Saturday, December 4, 2021

Miscellaneous Gotchas

Bitmap to BitmapSource

I was using CreateBitmapSourceFromHBitmap to convert a GDI Bitmap to a BitmapSource for use in a WPF app, but the resulting images were colour "flattened" like they had a reduced palette. Web searches reveal about 4 different ways of doing the conversions, and they all did the same thing.

It turns out all the conversion code was working, but the ImageList providing the source images had the default ColorDepth=8Bit which was too small for the actual images. Removing and adding the ImageList back with 16Bit depth and adding the images back to its collection fixed the problem.

The first static method mentioned above works well, so ignore all the other ways of converting.

Incredible Exceptions

When starting the Web API project I started getting weird exceptions like "could load CoreLib.XmlSerializer" and "unexpected EOF or 0 bytes from the transport stream". I thought I had a terrible bug or HTTPS misconfiguration or mismatch in vital libraries and I could not locate where in my code these errors were coming from. I eventually realised I had turned off VS2022 Debugging > Just My Code and I was seeing exceptions deep inside the .NET runtime. I don't remember changing that setting, but ticking it on restored my previous calm debugging experience.

ASP.NET Core Out-of-Process

I deployed two ASP.NET Web API services to Azure in different virtual directories, one was .NET 5 and the other .NET 6. The second started with this error:

500.35 ANCM Multiple In-Process Applications in same Process
    The worker process can't run multiple in-process apps in the same process.

I knew this was caused by the new In-Process feature of .NET Core, but it took almost an hour to find a way of reverting to the old behaviour by putting this line in the project files:

<AspNetCoreHostingModel>OutOfProcess</AspNetCoreHostingModel>

Stopping and starting the Azure App Service will allow both apps to run overlapping.

C# Records

I was so keen on the new C# 9 record types that I created a dozen of them in a new project because they save so much code.
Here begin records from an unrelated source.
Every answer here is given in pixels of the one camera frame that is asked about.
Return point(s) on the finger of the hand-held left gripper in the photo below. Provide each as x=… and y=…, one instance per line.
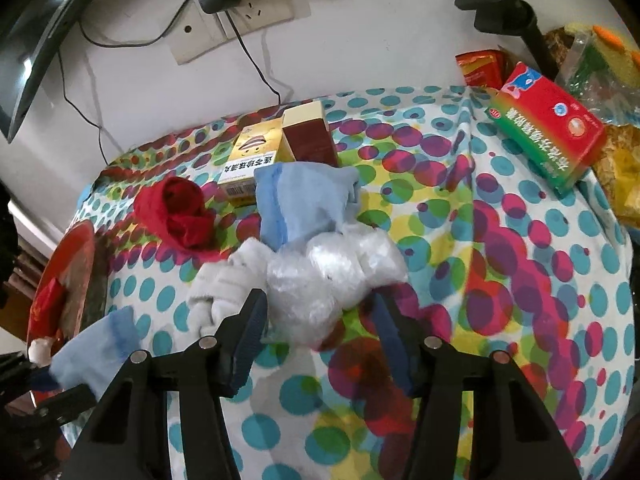
x=65, y=402
x=30, y=377

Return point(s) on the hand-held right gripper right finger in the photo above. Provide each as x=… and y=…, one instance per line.
x=387, y=335

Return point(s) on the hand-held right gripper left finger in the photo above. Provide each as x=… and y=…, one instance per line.
x=250, y=330

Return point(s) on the white sock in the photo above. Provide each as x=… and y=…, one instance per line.
x=38, y=350
x=225, y=292

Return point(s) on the light blue sock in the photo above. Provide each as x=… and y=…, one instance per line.
x=95, y=352
x=300, y=200

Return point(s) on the red sock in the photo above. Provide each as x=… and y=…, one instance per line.
x=175, y=212
x=47, y=302

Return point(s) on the clear plastic bag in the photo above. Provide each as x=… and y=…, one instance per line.
x=325, y=280

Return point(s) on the red plastic basin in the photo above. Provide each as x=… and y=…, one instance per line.
x=75, y=260

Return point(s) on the red green medicine box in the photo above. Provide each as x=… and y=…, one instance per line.
x=547, y=127

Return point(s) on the dotted colourful tablecloth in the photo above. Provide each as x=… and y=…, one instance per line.
x=525, y=270

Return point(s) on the gold medicine box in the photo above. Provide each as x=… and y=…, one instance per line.
x=250, y=157

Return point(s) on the dark red box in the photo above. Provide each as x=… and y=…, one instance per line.
x=307, y=135

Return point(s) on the red snack packet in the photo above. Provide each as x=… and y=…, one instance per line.
x=480, y=69

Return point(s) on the yellow snack bag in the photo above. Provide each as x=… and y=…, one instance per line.
x=625, y=175

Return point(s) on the black curved monitor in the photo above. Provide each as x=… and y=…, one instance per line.
x=35, y=40

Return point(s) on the clear bag of snacks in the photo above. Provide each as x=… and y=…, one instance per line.
x=595, y=67

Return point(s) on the black clamp stand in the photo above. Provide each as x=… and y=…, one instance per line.
x=500, y=0

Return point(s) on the white wall plate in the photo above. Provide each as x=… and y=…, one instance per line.
x=197, y=32

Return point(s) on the white wall power socket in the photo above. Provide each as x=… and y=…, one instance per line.
x=265, y=10
You can create a full featured struct or class like this:

public record MyThing(int Id, string Name, string? Note = null);

The trouble was, a week later I had to use the records in the request and responses of a Web API and I was quickly reminded that they are not serializable because they don't have empty constructors. I had to turn them back into normal classes.
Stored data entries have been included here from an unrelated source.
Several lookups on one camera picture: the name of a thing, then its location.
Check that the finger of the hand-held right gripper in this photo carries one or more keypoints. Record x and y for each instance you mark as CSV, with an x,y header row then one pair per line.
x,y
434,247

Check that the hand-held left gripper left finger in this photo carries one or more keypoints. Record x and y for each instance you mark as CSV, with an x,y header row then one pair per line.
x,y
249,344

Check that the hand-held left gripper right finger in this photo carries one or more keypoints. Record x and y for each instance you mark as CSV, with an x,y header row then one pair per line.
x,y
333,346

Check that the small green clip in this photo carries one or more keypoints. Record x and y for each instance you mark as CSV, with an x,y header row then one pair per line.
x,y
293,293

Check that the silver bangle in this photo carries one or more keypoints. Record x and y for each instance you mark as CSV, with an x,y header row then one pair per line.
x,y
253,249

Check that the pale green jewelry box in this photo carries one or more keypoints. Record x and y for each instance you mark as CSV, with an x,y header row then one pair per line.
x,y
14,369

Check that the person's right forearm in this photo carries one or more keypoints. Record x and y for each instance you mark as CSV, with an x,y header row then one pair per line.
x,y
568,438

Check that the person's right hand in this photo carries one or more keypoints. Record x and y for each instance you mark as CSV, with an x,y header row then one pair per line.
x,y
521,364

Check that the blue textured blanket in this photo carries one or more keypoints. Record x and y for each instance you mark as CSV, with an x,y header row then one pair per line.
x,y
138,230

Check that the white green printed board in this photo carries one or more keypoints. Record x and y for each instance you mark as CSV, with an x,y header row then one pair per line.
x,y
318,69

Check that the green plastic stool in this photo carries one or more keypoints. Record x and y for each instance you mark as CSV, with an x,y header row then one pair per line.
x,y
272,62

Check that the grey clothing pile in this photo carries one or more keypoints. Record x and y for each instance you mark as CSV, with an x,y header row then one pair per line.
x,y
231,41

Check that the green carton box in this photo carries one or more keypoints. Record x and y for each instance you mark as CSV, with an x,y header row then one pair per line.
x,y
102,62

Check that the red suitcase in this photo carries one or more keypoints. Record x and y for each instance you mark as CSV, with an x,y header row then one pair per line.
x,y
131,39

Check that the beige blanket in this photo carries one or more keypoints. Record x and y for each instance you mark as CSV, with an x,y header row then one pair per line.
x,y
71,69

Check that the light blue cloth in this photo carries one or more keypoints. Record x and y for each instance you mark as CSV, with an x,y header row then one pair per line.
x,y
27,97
Documentation claims that records work correctly with JSON serialization, so this issue is still being researched.

Cosmos DB LINQ Expression

After updating to the latest Microsoft.Azure.Cosmos 3.22.1 package (I forget the old version) I received a BadRequest response from a simple LINQ query. The problem was this where clause in the LINQ expression:

...Where(t => t.Pictures.Length == 0)

The array length comparison could not be transformed into a Cosmos SQL statement using ARRAY_LENGTH, it was generating some function named ArrayLength() which failed. I'm not sure if this is a bug in the LINQ provider (unlikely?) or mixed versions of something. The fix was to use this condition instead:

...Where(t => t.Pictures.Count() == 0)

Minimal Web APIs

Creating a Web API project requires a huge amount of repetitive ceremonial code, so I was quite thrilled to learn about the arrival of the minimal Web API in ASP.NET Core. An attempt to migrate an older controller-based project to the new format ended poorly. The actions are now performed by methods of the App (WebApplication Type) instead of methods in controller classes. The old project used a T4 template to generate dozens of method stubs, so that needed a complete refactor to get going.
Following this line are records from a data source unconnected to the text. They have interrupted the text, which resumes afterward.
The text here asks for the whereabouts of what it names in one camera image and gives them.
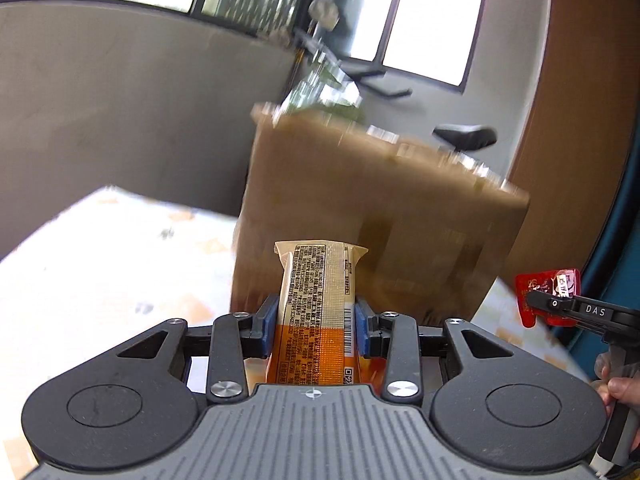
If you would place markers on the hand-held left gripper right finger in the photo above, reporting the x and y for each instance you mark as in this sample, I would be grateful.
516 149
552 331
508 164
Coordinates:
361 328

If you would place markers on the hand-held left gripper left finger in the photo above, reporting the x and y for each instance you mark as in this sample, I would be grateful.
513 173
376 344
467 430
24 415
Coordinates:
267 321

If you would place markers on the black exercise bike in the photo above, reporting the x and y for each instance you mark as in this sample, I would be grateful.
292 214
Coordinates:
465 137

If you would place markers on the person's right hand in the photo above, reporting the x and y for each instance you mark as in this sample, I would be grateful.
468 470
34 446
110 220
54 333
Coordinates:
625 391

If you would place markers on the red snack packet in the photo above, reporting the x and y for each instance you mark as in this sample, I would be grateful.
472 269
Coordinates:
530 285

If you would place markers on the taped brown cardboard box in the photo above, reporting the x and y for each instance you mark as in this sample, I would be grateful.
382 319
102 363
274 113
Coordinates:
400 210

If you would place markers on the brown wooden panel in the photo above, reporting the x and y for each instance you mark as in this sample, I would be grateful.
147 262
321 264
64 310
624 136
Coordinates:
575 135

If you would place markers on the orange and beige snack packet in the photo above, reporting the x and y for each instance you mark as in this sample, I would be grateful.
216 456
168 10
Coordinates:
315 300

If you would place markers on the grey hanging cloth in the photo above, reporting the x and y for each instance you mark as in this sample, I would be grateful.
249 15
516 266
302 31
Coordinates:
361 0

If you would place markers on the beige cloth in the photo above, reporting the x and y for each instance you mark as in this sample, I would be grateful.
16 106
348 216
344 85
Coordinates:
279 36

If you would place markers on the clear green snack bag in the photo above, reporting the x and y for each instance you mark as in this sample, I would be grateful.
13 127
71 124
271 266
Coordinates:
325 95

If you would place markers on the checked floral bed sheet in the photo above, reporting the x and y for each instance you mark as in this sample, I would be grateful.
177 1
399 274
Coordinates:
100 270

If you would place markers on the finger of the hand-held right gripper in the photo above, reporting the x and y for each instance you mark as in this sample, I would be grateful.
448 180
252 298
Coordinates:
575 307

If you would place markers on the white cap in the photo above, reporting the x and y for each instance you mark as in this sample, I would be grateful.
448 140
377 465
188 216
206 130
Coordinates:
324 14

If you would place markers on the dark teal panel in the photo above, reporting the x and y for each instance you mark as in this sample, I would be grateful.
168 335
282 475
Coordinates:
620 240
The stumbling block was attempting to put a variety of custom attributes on the minimal methods. Some Swagger documentation can't be put on the minimal methods. Some filters aren't available either, and it took a while to stumble upon some web articles this list the shortcomings of minimal APIs.

So for now I consider them an interesting and useful experiment, but their limits should have been clearly documented. I'll return to considering migration once the shortcomings are plugged.

Validation and Nullable

After updating to Visual Studio 2022 and enabling nullable reference types I received a validation error response attempting to POST a class in the request body. I was not using any validation so it made no sense.

It turns out my class had a string id property which I was saving with a null value because it would be set on the server side. So unexpected and unwanted validation was happening silently. A crude but quick workaround was to define a special string UnsetId = "_UNSET_ID" which replaced the null value.

Minimal Web API Authorization

In a controller-based Web API project you can define an Attribute which implements IAuthorizationFilter and intercept every request, inspect the headers for the presence of a valid key. In a minimal API there are no methods to put attributes on, so you have to use a middleware class and intercept the requests in the InvokeAsync method. There are many samples available online.

If you use context.Response.WriteAsync(string) like the samples then you will get an empty response body. I found a call to context.Response.WriteAsJson(string) was needed to get a body.

Minimal Web API no XML

Extension method AddXmlSerializerFormatters doesn't seem to add automatic XML support as it does in controller based projects. One web post pointing to this line of code hints that only JSON is supported.


More to come ... I'm in the middle of renovating a large project suite while moving it up to .NET 6, and I'm stumbling over many weird 'gotchas' that need documenting for posterity.